START DATA

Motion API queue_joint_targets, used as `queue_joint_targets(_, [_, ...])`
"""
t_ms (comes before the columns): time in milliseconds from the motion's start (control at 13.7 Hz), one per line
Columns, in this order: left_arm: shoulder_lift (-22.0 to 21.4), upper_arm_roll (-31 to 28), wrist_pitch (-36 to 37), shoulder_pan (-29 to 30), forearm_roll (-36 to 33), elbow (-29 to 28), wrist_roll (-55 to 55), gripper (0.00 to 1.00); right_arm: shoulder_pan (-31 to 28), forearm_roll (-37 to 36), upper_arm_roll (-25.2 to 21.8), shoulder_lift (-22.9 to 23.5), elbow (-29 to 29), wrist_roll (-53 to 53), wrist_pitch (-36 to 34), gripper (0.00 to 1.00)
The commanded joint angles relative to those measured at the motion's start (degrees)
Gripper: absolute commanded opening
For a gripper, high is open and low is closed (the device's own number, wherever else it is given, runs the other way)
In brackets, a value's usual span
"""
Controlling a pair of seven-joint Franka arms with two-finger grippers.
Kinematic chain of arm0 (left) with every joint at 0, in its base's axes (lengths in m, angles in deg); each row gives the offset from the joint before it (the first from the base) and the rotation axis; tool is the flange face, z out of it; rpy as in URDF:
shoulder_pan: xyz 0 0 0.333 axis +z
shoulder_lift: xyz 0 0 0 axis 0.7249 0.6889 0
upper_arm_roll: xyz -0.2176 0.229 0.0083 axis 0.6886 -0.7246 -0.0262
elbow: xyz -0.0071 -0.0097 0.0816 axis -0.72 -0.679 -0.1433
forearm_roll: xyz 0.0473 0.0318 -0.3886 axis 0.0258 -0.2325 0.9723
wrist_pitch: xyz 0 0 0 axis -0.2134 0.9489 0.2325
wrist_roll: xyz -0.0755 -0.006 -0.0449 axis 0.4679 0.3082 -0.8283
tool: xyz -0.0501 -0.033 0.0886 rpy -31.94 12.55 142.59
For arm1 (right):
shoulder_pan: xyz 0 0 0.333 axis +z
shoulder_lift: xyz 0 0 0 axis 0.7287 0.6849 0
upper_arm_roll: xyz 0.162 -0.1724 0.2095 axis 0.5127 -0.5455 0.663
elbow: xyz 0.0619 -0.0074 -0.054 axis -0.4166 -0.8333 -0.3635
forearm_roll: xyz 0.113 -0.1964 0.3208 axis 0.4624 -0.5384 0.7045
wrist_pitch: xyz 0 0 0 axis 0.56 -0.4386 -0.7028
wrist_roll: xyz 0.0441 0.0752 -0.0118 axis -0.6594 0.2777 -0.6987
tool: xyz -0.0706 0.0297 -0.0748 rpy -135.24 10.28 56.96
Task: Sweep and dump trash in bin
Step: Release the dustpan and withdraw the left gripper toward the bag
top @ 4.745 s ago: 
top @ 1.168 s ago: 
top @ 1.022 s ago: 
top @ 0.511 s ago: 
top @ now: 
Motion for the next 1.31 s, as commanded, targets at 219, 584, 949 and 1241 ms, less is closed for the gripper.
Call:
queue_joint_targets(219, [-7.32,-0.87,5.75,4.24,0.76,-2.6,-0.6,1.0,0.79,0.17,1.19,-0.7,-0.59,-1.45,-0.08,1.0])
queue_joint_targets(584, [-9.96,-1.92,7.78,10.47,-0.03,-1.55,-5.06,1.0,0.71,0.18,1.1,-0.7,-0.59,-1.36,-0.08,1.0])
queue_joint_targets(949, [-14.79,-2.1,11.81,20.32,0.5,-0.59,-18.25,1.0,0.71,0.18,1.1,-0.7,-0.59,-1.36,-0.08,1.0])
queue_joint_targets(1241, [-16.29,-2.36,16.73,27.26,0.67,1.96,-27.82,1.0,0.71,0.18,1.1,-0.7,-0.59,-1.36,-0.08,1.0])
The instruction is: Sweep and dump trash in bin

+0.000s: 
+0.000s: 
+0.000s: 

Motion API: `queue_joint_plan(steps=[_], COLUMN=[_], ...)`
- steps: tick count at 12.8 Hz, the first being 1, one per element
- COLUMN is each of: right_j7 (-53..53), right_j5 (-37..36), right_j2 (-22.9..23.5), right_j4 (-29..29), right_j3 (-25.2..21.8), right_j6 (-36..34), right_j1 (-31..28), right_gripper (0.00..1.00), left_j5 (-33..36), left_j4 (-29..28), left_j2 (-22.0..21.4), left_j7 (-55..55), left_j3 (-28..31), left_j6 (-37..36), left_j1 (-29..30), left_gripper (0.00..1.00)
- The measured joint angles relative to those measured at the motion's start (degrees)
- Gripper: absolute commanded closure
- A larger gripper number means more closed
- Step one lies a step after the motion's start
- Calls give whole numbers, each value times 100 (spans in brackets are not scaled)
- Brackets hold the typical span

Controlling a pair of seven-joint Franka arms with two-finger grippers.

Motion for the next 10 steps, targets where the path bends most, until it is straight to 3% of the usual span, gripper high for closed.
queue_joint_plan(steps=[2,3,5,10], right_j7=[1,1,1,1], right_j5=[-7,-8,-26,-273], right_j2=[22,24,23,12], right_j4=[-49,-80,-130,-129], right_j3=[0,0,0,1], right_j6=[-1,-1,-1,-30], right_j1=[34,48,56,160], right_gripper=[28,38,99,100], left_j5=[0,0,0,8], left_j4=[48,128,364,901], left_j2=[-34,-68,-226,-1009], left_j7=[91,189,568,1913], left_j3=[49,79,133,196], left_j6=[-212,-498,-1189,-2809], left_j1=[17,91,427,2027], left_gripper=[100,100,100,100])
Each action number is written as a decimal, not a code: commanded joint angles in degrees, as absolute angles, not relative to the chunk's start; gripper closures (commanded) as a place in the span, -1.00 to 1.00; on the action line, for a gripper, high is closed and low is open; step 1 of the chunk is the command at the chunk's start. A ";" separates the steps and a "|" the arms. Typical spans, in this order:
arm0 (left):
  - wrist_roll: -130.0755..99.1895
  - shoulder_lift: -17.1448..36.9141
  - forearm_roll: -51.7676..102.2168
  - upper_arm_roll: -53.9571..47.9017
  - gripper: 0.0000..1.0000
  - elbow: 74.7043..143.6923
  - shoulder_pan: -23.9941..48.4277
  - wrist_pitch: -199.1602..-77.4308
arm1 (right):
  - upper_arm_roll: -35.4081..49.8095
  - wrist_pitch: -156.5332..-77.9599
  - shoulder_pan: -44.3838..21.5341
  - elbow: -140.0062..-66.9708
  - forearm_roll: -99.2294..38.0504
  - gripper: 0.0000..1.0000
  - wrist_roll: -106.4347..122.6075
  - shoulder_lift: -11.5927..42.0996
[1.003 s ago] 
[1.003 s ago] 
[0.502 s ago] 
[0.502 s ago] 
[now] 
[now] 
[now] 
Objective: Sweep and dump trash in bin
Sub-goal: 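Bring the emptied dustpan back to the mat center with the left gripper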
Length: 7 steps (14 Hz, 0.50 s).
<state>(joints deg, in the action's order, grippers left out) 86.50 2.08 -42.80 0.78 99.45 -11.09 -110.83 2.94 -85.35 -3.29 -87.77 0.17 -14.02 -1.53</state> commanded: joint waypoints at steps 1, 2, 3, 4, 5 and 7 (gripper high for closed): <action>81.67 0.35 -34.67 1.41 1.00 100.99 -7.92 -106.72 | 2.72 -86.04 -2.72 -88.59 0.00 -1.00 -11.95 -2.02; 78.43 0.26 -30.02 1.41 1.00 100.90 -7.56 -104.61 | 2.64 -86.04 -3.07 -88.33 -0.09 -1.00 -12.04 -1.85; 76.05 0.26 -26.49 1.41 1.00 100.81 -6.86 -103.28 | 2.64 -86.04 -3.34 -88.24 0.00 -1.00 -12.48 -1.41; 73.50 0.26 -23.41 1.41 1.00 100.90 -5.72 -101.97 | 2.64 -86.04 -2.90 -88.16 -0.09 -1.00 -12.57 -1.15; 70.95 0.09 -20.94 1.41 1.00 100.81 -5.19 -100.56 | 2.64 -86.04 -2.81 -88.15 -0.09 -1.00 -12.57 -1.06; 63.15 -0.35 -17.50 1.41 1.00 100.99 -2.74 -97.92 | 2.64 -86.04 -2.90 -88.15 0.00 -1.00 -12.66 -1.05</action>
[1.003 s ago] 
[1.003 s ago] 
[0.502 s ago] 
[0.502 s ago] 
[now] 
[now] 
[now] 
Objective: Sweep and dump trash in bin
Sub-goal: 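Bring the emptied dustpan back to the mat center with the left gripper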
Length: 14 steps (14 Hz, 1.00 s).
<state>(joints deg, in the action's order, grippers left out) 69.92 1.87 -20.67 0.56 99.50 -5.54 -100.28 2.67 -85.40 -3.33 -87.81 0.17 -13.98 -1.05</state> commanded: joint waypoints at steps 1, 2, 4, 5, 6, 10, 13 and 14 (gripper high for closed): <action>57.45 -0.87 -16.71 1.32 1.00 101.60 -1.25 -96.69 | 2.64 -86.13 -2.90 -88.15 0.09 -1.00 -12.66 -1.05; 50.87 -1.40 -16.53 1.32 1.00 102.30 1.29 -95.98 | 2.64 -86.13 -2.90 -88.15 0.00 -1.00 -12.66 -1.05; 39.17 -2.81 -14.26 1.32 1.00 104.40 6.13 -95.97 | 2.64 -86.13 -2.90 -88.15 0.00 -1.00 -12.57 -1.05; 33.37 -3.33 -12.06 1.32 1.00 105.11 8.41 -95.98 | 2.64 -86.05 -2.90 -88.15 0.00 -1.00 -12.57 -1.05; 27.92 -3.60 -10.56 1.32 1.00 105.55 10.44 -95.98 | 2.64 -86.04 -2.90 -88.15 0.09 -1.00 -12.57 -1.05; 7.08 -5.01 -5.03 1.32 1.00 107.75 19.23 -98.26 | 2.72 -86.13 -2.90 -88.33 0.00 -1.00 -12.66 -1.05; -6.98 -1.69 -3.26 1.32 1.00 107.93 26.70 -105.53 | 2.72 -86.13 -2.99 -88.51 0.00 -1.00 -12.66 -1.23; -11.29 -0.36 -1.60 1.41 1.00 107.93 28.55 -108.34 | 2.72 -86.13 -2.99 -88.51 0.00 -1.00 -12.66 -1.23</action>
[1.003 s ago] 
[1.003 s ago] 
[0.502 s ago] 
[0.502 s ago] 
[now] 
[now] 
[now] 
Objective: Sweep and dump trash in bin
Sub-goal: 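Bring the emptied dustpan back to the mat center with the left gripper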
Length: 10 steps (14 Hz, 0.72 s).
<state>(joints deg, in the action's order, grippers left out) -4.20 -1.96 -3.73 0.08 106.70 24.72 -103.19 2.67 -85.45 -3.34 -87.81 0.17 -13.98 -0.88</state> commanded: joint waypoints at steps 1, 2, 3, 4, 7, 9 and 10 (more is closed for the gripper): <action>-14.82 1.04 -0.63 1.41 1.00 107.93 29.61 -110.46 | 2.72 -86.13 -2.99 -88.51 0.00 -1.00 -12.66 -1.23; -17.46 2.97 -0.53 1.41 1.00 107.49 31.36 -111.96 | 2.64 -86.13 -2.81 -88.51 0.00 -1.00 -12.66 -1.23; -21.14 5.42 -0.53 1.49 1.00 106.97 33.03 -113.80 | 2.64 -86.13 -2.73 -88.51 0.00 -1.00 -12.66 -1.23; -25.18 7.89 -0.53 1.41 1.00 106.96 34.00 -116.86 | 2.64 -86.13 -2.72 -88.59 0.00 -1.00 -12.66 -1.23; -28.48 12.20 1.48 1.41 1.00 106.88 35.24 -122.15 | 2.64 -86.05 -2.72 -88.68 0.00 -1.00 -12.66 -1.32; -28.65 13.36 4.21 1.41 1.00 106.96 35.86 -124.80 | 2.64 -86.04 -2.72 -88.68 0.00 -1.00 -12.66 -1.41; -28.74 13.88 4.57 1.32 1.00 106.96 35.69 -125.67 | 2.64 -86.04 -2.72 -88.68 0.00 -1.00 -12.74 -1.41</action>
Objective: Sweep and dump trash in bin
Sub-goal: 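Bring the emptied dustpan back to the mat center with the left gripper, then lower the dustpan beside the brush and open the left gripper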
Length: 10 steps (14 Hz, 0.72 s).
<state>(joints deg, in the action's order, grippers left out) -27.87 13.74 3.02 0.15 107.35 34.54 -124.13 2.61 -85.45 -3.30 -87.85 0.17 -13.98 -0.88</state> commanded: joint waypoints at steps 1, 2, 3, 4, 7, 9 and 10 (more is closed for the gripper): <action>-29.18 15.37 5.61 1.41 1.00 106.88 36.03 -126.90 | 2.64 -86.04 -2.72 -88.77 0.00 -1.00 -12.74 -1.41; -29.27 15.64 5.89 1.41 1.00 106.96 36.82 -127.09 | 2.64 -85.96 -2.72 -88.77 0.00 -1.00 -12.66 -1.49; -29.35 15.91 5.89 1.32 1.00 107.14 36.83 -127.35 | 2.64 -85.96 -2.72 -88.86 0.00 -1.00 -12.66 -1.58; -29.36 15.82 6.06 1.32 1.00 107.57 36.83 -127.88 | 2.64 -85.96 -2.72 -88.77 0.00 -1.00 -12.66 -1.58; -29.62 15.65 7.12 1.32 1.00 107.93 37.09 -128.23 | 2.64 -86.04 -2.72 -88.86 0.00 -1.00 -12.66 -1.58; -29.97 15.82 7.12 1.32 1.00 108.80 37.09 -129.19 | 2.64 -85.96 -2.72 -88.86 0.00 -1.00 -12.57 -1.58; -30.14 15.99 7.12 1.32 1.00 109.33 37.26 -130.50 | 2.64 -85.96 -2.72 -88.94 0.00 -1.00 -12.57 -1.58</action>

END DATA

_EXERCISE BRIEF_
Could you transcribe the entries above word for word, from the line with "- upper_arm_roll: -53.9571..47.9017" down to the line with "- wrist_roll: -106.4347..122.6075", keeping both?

_ANSWER TO THE PROBLEM_
  - upper_arm_roll: -53.9571..47.9017
  - gripper: 0.0000..1.0000
  - elbow: 74.7043..143.6923
  - shoulder_pan: -23.9941..48.4277
  - wrist_pitch: -199.1602..-77.4308
arm1 (right):
  - upper_arm_roll: -35.4081..49.8095
  - wrist_pitch: -156.5332..-77.9599
  - shoulder_pan: -44.3838..21.5341
  - elbow: -140.0062..-66.9708
  - forearm_roll: -99.2294..38.0504
  - gripper: 0.0000..1.0000
  - wrist_roll: -106.4347..122.6075

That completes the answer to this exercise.